**PROBLEM DETAILS**
What follows is a block of records; reproduce all of it verbatim.

**MATERIAL PROVIDED**
%%

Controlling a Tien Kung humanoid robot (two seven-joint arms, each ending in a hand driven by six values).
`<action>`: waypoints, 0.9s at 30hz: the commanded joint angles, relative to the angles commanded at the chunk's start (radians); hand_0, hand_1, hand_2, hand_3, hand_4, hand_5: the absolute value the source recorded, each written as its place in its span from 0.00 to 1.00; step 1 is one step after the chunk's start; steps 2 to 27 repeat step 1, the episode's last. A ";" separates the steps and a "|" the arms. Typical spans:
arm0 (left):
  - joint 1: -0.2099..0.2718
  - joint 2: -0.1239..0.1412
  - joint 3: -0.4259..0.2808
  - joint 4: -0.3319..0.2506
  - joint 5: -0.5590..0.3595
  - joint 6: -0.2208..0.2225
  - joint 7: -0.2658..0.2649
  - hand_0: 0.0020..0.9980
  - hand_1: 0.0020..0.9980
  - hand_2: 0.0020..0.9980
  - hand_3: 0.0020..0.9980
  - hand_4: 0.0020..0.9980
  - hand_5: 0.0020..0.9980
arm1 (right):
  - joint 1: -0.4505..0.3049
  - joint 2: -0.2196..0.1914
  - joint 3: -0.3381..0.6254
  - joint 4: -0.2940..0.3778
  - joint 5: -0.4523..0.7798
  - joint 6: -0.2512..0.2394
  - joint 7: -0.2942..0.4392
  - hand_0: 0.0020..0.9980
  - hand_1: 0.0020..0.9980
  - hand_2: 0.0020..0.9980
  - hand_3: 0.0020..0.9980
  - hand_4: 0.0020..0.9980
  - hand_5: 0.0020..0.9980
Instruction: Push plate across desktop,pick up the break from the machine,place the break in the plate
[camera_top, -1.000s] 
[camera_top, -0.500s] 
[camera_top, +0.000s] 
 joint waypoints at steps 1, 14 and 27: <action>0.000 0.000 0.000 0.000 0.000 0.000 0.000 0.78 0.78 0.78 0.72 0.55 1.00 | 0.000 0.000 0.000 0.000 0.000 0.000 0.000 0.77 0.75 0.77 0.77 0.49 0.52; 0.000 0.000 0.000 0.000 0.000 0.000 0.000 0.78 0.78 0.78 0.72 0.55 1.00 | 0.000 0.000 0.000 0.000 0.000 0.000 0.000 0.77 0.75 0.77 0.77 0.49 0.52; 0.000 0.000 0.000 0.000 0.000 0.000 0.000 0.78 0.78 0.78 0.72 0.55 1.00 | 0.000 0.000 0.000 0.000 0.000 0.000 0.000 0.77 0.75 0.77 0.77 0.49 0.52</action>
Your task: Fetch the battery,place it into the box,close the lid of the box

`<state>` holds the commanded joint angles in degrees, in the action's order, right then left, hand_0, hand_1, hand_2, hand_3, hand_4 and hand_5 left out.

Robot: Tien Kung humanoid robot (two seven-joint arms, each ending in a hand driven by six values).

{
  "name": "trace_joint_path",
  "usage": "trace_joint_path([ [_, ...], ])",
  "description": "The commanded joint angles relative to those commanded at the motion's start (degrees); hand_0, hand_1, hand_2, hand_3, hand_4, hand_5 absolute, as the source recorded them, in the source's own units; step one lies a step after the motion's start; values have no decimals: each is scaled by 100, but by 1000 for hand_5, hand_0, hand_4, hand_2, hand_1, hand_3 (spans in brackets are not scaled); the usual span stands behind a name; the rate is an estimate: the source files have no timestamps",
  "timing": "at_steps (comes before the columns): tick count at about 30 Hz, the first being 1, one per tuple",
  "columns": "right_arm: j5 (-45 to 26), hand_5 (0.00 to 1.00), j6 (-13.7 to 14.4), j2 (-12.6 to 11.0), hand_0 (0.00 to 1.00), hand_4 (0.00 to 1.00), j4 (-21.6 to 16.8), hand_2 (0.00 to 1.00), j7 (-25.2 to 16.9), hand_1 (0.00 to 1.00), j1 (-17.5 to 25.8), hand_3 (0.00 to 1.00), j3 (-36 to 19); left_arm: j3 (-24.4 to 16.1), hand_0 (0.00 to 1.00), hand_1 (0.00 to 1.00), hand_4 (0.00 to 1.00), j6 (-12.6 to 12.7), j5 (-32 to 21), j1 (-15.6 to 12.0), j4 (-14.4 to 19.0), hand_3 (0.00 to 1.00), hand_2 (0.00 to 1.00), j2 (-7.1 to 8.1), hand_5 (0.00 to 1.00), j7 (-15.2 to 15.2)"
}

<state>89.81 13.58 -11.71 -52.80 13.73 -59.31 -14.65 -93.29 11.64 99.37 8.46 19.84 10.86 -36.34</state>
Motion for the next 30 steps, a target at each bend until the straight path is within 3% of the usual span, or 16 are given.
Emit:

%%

**RESULT BELOW**
Controlling a Tien Kung humanoid robot (two seven-joint arms, each ending in a hand driven by six values).
`<action>`: waypoints, 0.9s at 30hz: the commanded joint angles, relative to the angles commanded at the chunk's start (radians); hand_0, hand_1, hand_2, hand_3, hand_4, hand_5: the absolute value the source recorded, each written as its place in its span from 0.00 to 1.00; step 1 is one step after the chunk's start; steps 2 to 27 repeat step 1, the episode's last. A ";" separates the steps and a "|" the arms. Typical spans:
arm0 (left):
  - joint 1: -0.2099..0.2718
  - joint 2: -0.1239..0.1412
  - joint 3: -0.4259..0.2808
  - joint 4: -0.3319..0.2506
  - joint 5: -0.5590..0.3595
  - joint 6: -0.2208..0.2225
  - joint 7: -0.2658..0.2649
  - hand_0: 0.0020..0.9980
  - hand_1: 0.0020..0.9980
  - hand_2: 0.0020..0.9980
  - hand_3: 0.0020..0.9980
  - hand_4: 0.0020..0.9980
  - hand_5: 0.0020..0.9980
arm1 (right):
  - joint 1: -0.4505..0.3049
  - joint 2: -0.2196..0.1914
  - joint 3: -0.3381..0.6254
  - joint 4: -0.2940..0.3778
  - joint 5: -0.4523..0.7798
  - joint 6: -0.2512..0.2394
  - joint 7: -0.2942..0.4392
  - hand_0: 0.0020..0.9980
  - hand_1: 0.0020..0.9980
  - hand_2: 0.0020..0.9980
  - hand_3: 0.0020..0.9980
  - hand_4: 0.0020..0.9980
  - hand_5: 0.0020..0.9980
Instruction: Push plate across desktop,pick up the break from the machine,place the break in the plate
[camera_top, -1.000s] 
[camera_top, -0.500s] 
[camera_top, +0.000s] 
 joint waypoints at steps 1, 14 and 27: <action>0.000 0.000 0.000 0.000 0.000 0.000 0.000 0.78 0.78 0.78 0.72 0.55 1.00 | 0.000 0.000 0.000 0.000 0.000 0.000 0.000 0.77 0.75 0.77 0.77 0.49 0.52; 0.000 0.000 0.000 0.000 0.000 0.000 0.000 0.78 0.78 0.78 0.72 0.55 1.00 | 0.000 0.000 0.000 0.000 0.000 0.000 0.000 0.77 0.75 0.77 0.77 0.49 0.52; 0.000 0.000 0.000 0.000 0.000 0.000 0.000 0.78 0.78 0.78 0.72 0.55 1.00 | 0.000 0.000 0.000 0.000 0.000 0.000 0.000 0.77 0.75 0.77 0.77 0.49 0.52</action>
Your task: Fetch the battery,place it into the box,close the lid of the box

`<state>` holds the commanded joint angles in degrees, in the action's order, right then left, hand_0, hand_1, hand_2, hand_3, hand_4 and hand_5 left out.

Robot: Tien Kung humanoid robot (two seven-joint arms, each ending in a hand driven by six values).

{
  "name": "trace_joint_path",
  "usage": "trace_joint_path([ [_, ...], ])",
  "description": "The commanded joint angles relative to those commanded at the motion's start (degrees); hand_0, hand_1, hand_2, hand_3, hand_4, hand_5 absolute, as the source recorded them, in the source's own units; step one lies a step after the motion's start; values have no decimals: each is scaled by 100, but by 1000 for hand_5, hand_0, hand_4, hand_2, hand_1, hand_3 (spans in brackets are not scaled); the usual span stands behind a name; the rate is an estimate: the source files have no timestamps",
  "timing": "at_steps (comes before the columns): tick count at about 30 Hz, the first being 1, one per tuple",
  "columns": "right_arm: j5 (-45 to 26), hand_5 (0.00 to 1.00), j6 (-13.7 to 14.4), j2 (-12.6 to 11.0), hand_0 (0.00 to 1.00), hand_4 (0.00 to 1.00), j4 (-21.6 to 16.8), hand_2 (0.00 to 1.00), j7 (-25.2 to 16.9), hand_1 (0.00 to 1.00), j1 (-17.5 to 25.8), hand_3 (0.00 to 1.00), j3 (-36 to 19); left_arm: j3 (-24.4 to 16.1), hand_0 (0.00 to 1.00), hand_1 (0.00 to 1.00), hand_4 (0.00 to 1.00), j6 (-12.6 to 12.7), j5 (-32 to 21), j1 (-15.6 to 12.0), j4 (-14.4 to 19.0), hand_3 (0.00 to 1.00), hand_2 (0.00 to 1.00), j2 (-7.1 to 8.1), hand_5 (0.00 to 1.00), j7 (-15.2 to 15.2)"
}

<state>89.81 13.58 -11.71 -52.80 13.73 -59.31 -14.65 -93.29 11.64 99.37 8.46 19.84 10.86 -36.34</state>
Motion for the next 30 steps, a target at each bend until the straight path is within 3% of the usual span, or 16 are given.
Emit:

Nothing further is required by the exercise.